Work instructions: Every line of the material must be copied exactly.

───── Dataset excerpt

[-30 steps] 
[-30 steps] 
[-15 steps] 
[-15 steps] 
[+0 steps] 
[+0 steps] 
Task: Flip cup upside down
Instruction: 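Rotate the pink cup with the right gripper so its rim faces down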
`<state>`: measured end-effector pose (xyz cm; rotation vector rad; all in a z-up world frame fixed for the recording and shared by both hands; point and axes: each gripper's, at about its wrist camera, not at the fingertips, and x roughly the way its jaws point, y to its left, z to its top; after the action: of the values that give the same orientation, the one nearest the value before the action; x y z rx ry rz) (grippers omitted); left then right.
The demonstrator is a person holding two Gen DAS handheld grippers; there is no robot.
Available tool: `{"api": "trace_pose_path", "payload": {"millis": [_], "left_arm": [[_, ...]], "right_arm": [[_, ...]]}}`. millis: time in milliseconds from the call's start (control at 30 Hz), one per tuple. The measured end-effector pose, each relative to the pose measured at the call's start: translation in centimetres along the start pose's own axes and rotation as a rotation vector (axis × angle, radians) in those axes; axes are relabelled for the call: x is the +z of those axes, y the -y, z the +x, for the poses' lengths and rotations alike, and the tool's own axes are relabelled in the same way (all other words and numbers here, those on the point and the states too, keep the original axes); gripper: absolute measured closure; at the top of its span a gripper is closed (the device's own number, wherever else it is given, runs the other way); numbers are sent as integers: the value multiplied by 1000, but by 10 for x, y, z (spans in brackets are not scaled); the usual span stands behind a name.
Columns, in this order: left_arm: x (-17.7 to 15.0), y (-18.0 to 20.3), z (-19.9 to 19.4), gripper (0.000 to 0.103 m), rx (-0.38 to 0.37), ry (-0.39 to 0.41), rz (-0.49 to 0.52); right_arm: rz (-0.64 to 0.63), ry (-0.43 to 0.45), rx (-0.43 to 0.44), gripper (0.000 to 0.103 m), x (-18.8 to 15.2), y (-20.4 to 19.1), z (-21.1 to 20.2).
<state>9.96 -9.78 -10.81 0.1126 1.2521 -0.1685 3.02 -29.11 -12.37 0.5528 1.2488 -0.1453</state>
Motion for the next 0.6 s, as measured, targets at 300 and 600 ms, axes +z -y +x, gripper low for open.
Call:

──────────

Answer below:
[-30 steps] 
[-30 steps] 
[-15 steps] 
[-15 steps] 
[+0 steps] 
[+0 steps] 
Task: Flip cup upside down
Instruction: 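Rotate the pink cup with the right gripper so its rim faces down
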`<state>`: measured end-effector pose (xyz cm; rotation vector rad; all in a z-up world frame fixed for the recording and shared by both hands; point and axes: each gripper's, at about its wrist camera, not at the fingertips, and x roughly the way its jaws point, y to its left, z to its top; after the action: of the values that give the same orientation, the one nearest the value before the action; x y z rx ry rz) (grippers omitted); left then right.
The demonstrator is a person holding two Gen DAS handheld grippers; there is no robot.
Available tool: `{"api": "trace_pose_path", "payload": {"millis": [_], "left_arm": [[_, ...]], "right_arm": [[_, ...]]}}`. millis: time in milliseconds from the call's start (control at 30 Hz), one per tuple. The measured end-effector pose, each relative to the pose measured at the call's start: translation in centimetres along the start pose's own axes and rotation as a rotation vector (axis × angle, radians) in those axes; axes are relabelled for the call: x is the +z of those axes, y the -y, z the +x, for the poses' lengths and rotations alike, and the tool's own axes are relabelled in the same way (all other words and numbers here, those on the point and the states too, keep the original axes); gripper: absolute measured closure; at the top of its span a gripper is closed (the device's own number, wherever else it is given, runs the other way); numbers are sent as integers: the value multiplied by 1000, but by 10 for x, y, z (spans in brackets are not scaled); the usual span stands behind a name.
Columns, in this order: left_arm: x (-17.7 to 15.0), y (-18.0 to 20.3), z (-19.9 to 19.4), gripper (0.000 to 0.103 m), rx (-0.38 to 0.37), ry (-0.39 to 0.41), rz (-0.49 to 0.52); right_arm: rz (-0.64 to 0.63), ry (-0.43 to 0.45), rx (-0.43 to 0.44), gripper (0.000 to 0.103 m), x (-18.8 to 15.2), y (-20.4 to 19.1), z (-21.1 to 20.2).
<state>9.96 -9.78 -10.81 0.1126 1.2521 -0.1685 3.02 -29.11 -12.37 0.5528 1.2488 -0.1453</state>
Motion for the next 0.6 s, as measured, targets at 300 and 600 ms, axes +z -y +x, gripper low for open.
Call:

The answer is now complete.